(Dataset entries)
————————
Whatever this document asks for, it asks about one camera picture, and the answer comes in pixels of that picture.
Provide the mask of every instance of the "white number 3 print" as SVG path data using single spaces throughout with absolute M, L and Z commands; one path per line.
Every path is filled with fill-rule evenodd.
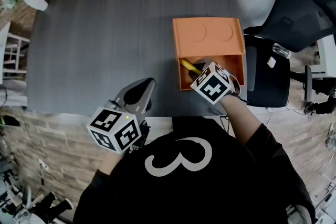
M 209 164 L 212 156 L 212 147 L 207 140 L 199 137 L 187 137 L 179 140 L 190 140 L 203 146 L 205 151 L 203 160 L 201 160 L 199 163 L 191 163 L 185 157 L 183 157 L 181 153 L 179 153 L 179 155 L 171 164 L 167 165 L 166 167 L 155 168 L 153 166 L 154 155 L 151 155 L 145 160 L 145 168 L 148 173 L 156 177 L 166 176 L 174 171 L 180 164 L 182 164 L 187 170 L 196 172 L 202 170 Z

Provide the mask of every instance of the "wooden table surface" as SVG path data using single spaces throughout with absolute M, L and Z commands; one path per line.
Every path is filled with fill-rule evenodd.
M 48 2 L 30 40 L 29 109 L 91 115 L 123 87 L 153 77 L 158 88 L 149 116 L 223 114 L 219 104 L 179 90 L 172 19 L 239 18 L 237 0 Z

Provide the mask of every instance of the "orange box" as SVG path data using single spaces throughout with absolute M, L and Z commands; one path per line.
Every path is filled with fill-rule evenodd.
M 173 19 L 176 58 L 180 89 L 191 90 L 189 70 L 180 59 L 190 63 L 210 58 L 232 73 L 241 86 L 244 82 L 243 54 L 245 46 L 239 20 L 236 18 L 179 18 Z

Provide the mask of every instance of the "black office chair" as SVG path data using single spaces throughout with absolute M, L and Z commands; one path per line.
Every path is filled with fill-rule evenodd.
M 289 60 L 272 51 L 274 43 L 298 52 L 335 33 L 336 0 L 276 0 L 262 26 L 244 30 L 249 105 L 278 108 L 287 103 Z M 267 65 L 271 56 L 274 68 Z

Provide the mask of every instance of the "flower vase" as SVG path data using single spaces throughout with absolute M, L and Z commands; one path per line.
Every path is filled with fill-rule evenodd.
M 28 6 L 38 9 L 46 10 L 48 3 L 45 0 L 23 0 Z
————————
- _Exercise brief_: Would you please print out all the records above exactly, minus any pictures?

- _Written response_:
Whatever this document asks for, it asks about one camera picture, and the answer comes in pixels of that picture.
Provide the mask of every instance of the "white number 3 print" as SVG path data using single spaces throughout with absolute M, L and Z commands; one path per line.
Every path is filled with fill-rule evenodd.
M 209 164 L 212 156 L 212 147 L 207 140 L 199 137 L 187 137 L 179 140 L 190 140 L 203 146 L 205 151 L 203 160 L 201 160 L 199 163 L 191 163 L 185 157 L 183 157 L 181 153 L 179 153 L 179 155 L 171 164 L 167 165 L 166 167 L 155 168 L 153 166 L 154 155 L 151 155 L 145 160 L 145 168 L 148 173 L 156 177 L 166 176 L 174 171 L 180 164 L 182 164 L 187 170 L 196 172 L 202 170 Z

Provide the mask of every instance of the "wooden table surface" as SVG path data using single spaces throughout with absolute M, L and Z commands; one path per line.
Every path is filled with fill-rule evenodd.
M 48 2 L 30 40 L 29 109 L 91 115 L 123 87 L 153 77 L 158 88 L 149 116 L 223 114 L 219 104 L 179 90 L 172 19 L 239 18 L 237 0 Z

Provide the mask of every instance of the "orange box" as SVG path data using single spaces throughout with absolute M, L and Z commands; one path per line.
Every path is filled with fill-rule evenodd.
M 173 19 L 176 58 L 180 89 L 191 90 L 189 70 L 180 59 L 190 63 L 210 58 L 232 73 L 241 86 L 244 82 L 243 54 L 245 46 L 239 20 L 236 18 L 179 18 Z

Provide the mask of every instance of the "black office chair" as SVG path data using single spaces throughout with absolute M, L and Z commands; one path per line.
Every path is filled with fill-rule evenodd.
M 289 60 L 272 51 L 274 43 L 298 52 L 335 33 L 336 0 L 276 0 L 262 26 L 244 30 L 249 105 L 278 108 L 287 103 Z M 267 65 L 271 56 L 274 68 Z

Provide the mask of every instance of the "flower vase" as SVG path data using single spaces throughout with absolute M, L and Z commands; one path per line.
Every path is filled with fill-rule evenodd.
M 28 6 L 38 9 L 46 10 L 48 3 L 45 0 L 23 0 Z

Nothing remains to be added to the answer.